Un fuerte ruido le despertó en mitad de la noche. Se levantó y miró por toda la casa sin hallar signos de vida. Confundido pensó que todo había sido una pesadilla que no lograba recordar, la cual le despertó de improviso. Acto seguido se dirigió otra vez a su habitación, cunado escuchó una voz que le llamaba.
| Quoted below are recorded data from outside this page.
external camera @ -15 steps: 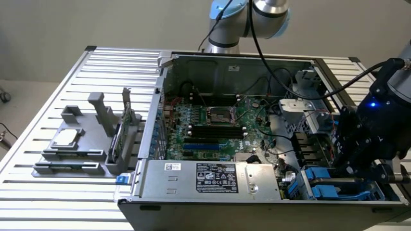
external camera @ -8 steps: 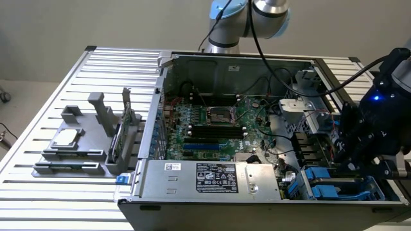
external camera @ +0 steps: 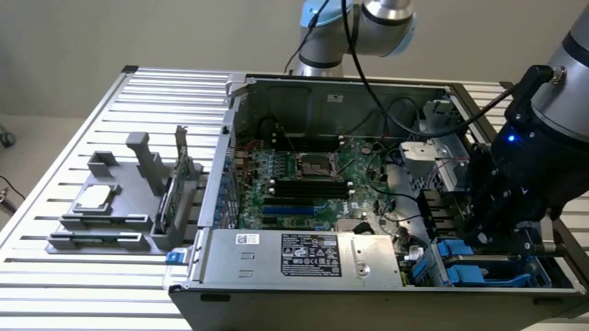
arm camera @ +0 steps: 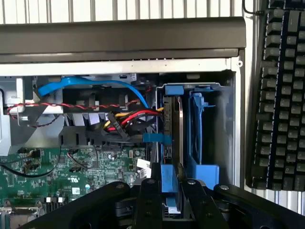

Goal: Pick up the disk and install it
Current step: 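Insert the second disk wire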

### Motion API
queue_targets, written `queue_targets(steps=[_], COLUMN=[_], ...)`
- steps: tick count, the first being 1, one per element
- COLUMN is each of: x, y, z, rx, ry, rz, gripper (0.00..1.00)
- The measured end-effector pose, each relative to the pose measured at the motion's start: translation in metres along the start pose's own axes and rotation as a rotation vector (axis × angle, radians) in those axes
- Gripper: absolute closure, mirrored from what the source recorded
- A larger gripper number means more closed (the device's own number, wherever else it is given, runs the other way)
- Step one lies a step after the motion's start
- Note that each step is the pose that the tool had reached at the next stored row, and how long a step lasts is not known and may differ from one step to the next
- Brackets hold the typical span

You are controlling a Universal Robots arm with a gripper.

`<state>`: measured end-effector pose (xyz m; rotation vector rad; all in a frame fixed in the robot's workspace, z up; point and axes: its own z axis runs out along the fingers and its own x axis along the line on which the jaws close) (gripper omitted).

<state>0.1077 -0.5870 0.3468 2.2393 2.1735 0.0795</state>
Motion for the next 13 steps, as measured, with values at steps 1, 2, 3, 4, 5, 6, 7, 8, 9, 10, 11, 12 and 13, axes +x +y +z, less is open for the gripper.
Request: queue_targets(steps=[1,2,3,4,5,6,7,8,9,10,11,12,13], x=[0.000,0.000,0.000,0.000,0.000,0.000,0.000,0.000,0.000,0.000,0.000,0.000,0.000], y=[-0.0028,-0.0054,-0.0081,-0.0103,-0.0120,-0.0131,-0.0133,-0.0133,-0.0133,-0.0134,-0.0134,-0.0134,-0.0134], z=[-0.0003,-0.0006,-0.0011,-0.0016,-0.0019,-0.0019,-0.0019,-0.0019,-0.0019,-0.0019,-0.0020,-0.0020,-0.0020], rx=[0.0000,0.0000,0.0001,0.0000,0.0001,0.0001,0.0001,0.0001,0.0001,0.0001,0.0001,0.0001,0.0001], ry=[0.0001,0.0001,0.0001,0.0000,0.0000,0.0002,0.0004,0.0004,0.0005,0.0004,0.0003,0.0003,0.0003], rz=[0.000,-0.001,-0.001,-0.002,-0.002,-0.002,-0.003,-0.003,-0.003,-0.003,-0.003,-0.003,-0.003], gripper=[0.78,0.84,0.84,0.89,0.89,0.89,0.89,0.89,0.89,0.89,0.89,0.89,0.89])
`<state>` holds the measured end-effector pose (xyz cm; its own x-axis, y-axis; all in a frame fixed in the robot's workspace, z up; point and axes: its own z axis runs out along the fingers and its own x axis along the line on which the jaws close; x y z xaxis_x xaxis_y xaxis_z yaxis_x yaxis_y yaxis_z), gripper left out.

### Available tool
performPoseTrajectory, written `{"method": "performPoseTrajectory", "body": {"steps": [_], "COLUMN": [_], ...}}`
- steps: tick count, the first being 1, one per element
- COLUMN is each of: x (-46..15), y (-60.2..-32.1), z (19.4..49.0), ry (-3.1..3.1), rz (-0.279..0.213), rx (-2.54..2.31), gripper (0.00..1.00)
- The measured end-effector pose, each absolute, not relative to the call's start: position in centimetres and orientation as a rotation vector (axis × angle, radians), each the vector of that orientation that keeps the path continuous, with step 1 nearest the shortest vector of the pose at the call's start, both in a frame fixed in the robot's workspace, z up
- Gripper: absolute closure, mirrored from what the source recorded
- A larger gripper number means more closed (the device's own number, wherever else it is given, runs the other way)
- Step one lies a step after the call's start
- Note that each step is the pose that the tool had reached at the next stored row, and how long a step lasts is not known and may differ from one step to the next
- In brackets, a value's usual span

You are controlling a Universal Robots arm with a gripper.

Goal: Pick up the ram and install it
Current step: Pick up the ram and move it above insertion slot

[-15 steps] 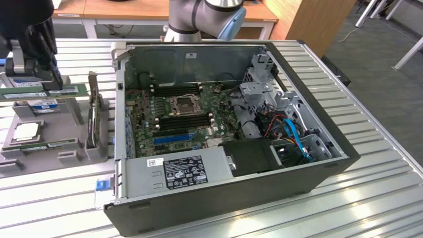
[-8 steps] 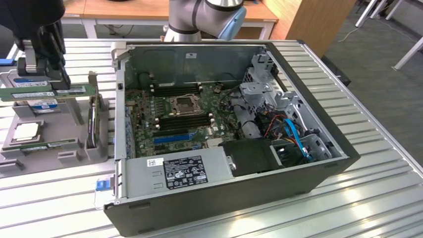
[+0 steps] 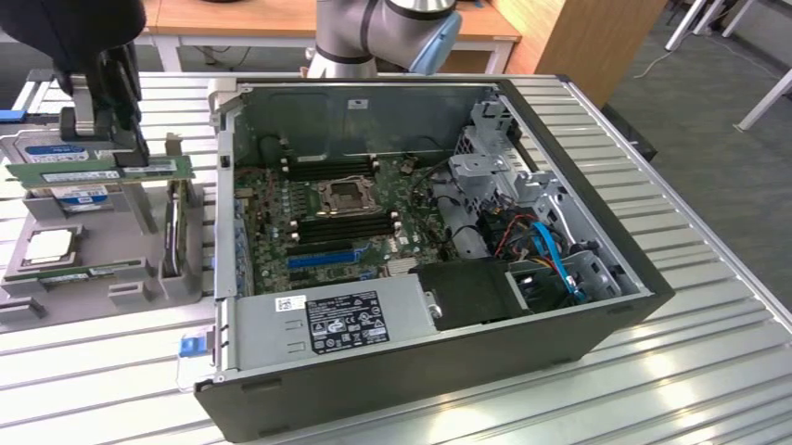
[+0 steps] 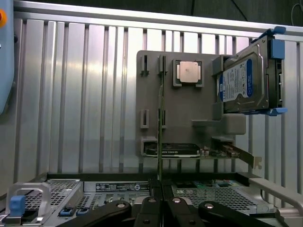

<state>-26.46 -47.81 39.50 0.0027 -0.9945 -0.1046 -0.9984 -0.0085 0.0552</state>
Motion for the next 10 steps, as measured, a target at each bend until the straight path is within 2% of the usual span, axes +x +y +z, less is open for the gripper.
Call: {"method": "performPoseTrajectory", "body": {"steps": [10], "x": [-24.4], "y": [-47.8], "z": [39.5], "ry": [2.189], "rz": [0.181], "rx": [-2.201], "gripper": [0.89]}}
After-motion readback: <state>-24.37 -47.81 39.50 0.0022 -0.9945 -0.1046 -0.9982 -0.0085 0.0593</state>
La voz procedía de la sala de estar, pero solo hacía unos instantes que había mirado en ella, sin ver nada. Se dirigió intrigado hacia ella, ¿era posible que no hubiera visto nada pese a estar allí?. Al llegar vio una sombra sentada en el sofá, pero cuando llegó a el no había nada. Nervioso pensó que su mente le estaba jugando una mala pasada, pero escucho una risa detrás suyo. Se giro velozmente y allí estaba la sombra, era la silueta de una persona, apoyada contra el marco de la puerta.
- ¿Qué significa esa cara? – dijo la sombra con una extraña voz distorsionada.
- ¿Qui… quien hay ahí? – preguntó el hombre temeroso.
- Solo alguien – empezó la sombra – alguien que ha venido a ayudarte. Tu me has llamado, tu me necesitas. ¿verdad que eras tu el que decía que no podía seguir con su vida? Yo soy la solución al problema.
- ¿Qué? – volvió a preguntar el hombre, notando como un escalofrió le subía por el brazo, estaba empezando a ser presa del miedo, estaba pavoroso.
- Vaya preguntas haces – dijo la sombra – no me extraña que no hayas hecho nada derecho en tu vida. ¿Y tu te preguntabas porqué eras incapaz de hacer lo que te proponías? Mírate bien, no tienes voluntad para nada, no puedes hacer nada, das asco. Así has acabado. Mira bien tu alrededor, todo es un desastre, esta casa apesta, al igual que su dueño. Lo que de verdad me extraña es que aun camines por estas tierras, ¿dime como lo has hecho para llegar asta aquí?, tienes una edad considerable para alguien como tu, sin contar que no te han declarado incapacitado mental. Pero ya me estoy yendo por las ramas, como te he dicho antes soy la solución a tus problemas, y cuando la sepas veras lo fácil que es. Y es hora de que dejes de soñar con la cima, porqué eso solo te lleva al abismo.
- ¿Quién eres? – dijo el hombre temblando en la oscuridad.
La sombra se movió, caminaba lentamente hacia él, y aunque solo tardó un instante, a él le pareció eterno. La silueta se paro delante suyo, poco a poco, las nubes se movían, dejando entrar la luz de la luna en la sala, iluminando poco a poco a aquella sombra, hasta que le iluminó la cara, dejando al hombre mirándose en un espejo. Entonces lo comprendió todo. Se dirigió a la habitación, abrió un cajón y después todo fue oscuridad.